Summary of factual data and analytical methodologies:
The Department of Regulation and Licensing proposes to promulgate administrative rules relating to the regulation of licensed midwives pursuant to the provisions of 2005 Wisconsin Act 292. The provisions under the Act establish the requirements for obtaining licensure and state that practice rules promulgated shall be consistent with the standards of practice of midwifery established by the National Association of Certified Professional Midwives (NACPM). Drug administration and procedures defined under the rules were written in accordance with NACPM's recommendations.

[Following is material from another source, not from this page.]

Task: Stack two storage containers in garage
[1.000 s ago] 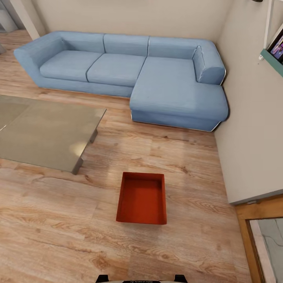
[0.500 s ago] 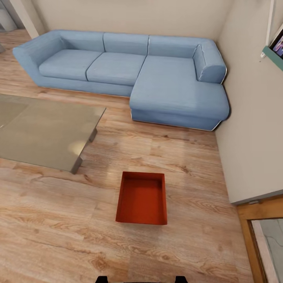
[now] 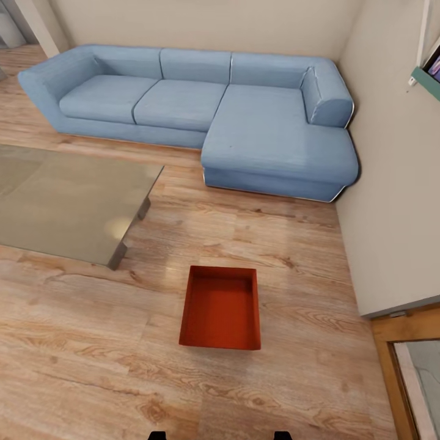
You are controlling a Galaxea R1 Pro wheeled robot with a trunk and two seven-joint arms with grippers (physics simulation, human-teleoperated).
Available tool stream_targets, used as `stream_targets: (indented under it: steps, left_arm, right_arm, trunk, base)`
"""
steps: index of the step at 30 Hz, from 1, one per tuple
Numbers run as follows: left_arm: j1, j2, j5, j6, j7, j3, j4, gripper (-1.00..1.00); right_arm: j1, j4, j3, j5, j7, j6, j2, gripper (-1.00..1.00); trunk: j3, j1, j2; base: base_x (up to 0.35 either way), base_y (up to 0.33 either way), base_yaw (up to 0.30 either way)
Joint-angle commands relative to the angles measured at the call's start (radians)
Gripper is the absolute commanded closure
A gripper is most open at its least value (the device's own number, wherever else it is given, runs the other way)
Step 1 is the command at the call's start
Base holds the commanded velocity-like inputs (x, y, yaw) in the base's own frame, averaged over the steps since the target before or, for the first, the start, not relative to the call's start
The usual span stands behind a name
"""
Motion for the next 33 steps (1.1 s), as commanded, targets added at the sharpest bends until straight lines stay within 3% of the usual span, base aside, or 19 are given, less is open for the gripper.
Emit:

For guidance on the development of the administrative rules, the department has appointed an advisory committee in accordance with the provisions under s. 440.987, Stats.
Analysis and supporting documents used to determine effect on small business or in preparation of economic impact report:
The department proposes that the proposed rules will have minor or non-significant effect on small business as it does only initiate regulation on those currently practicing midwifery in the state of Wisconsin, though does so in consistence with the provisions of 2005 Wisconsin Act 292 and the department's charter in maintaining the protection of the public. The rules as written should not have a major or significant economic impact as they do not increase the standards for those already certified by the National Association of Certified Professional Midwives (NACPM).

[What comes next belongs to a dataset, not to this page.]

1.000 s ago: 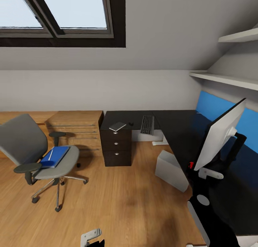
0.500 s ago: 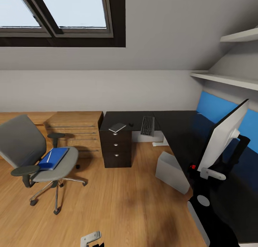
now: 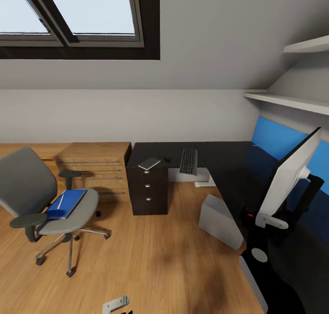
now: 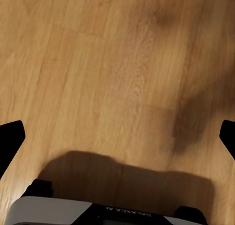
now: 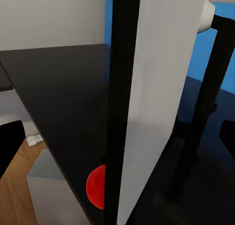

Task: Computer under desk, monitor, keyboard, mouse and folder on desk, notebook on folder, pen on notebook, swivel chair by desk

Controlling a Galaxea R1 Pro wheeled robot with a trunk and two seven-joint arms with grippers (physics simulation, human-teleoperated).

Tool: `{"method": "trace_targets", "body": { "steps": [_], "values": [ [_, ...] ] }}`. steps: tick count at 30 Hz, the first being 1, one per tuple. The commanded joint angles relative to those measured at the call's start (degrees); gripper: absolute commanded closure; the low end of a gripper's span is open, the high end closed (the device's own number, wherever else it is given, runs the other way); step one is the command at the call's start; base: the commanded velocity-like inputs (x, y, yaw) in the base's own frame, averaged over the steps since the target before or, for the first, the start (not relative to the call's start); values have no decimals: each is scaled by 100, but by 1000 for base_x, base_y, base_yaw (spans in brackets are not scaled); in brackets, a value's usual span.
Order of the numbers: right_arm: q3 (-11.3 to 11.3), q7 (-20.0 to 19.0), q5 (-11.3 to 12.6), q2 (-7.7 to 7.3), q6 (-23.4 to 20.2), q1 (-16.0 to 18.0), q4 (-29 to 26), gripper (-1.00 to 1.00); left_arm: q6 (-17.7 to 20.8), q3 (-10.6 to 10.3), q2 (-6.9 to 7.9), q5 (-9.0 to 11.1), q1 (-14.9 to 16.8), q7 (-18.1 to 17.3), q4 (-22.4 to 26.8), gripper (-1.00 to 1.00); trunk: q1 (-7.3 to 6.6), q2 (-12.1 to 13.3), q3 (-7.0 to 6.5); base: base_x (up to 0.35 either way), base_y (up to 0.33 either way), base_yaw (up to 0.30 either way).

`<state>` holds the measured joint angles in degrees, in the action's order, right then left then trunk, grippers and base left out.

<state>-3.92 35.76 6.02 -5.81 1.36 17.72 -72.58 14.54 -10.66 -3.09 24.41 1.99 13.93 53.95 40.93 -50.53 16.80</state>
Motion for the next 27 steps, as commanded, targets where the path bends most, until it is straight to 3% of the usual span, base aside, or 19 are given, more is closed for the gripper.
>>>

2005 Wisconsin Act 292, which initiated promulgation of rules regulating licensed midwives, does not substantially increase existing standards for obtaining the midwife license, those standards being (primarily) a preexisting valid certification as a certified professional midwife or a valid nurse-midwife credential granted by the American College of Nurse Midwives. Furthermore, the rules promulgated only restrict practice of midwifery to the standards established by NACPM. Any additional restrictions established must be in accordance with those standards, and may not go against certain provisions under the statutes that may constitute a threat to their practice, which includes a prohibition on establishing the following requirements: a nursing degree; a midwife to practice under supervision or collaboration with a health care provider; a midwife to enter into an agreement with another health care provider; limit the location of where a midwife may practice; permit a midwife to use forceps or vacuum extraction.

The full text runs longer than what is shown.